Some theoreticians such as Lev Manovich think that we are seeing the end — or decline — of the idea of the medium, as we’re unable to create a coherent typology for artistic production in the 21st century. What do you think?
We can already consider the obsolescence of the digital medium even if it hasn’t yet truly joined the art circuits in that today we experience a type of hybridisation — and it’s precisely this hybridisation which places the concept into a crisis. I think that we are living in a period when the medium effectively has a tendency to fall apart, in that works are not entirely photographic, or pictorial, or digital, etc. Afterwards, I persist in believing in the idea of the medium.
Today, it seems necessary to think about the conservation and obsolescence of digital works, just as it is necessary to think about a history of digital art, which already dates back 50 years. How can “duration” in digital art be approached?
This remains a real issue. There are a few institutions that pay great attention to such questions, such as ZKM or the V2 Institute for the Unstable Media, in Rotterdam. Once again, things have become more complex and more porous. Longevity is definitely less important today in the art world in that we’ve seen a certain number of contemporary-art practices that don’t take conservation into consideration. Take, for example, the works of Damien Hirst, some of which are decomposing. Many works are going to disappear. The same issue comes up for the Nam June Paik’s cathode televisions for example. Land art works are also going to disappear if they haven’t already, but they are documented, so we can still keep traces of them. If the artist, during his lifetime, documents his work, namely via instructions or protocols, it then becomes easier to reactivate the works while respecting the original work. These protocol issues have already been largely raised by other artistic forms, such as conceptual art or performance. At the same time, I think that we need to accept that works disappear, such as the original Net art works, readable only by using the first versions of Netscape. Certain Net-art artists have even chosen to leave their works to fall behind — Shulgin for example. I think that the issue of longevity was broached at many conferences in the 1990s, then 2000s, and finally produced more reflection on the contexts of works than on the works themselves. A new generation of collectors has also emerged, who know how to buy works “programmed to fall into obsolescence”.
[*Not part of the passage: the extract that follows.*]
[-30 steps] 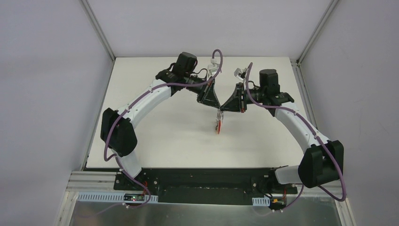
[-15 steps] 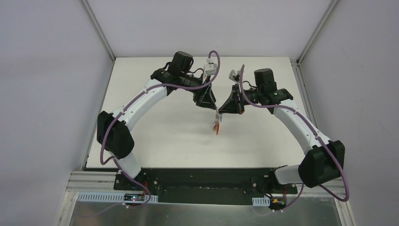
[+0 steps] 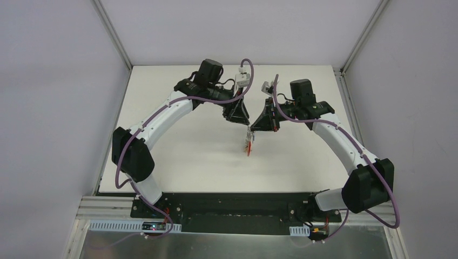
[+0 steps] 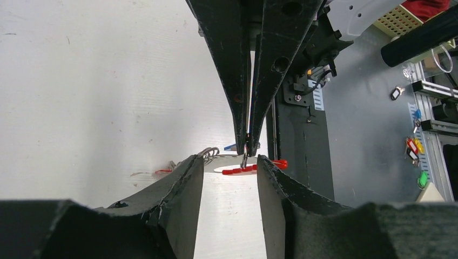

What is your vision for Variation?
I wish to defend artists through open scenography, whether the artists are represented by galleries or not, helped by producers or not. It’s important to work with the market and to present works so that they are exchanged without having to ask whether the gallery has the means to pay for its space or to produce. This is the particularity of Variation; it’s a fair which costs nothing to anyone — neither the visitor nor the artist nor the gallery, which doesn’t rent out a space or produce the works. The economic model works because the fair takes a percentage of what is sold — a hybrid model between the fair and the expo. For their acquisitions, big institutions turn to galleries, fairs, biennales — which are controlled by the market. I’m in favour of porosity between the art world and the market, between festivals and institutions, even between businesses, sponsors and artists. All this in aid of art and its preservation.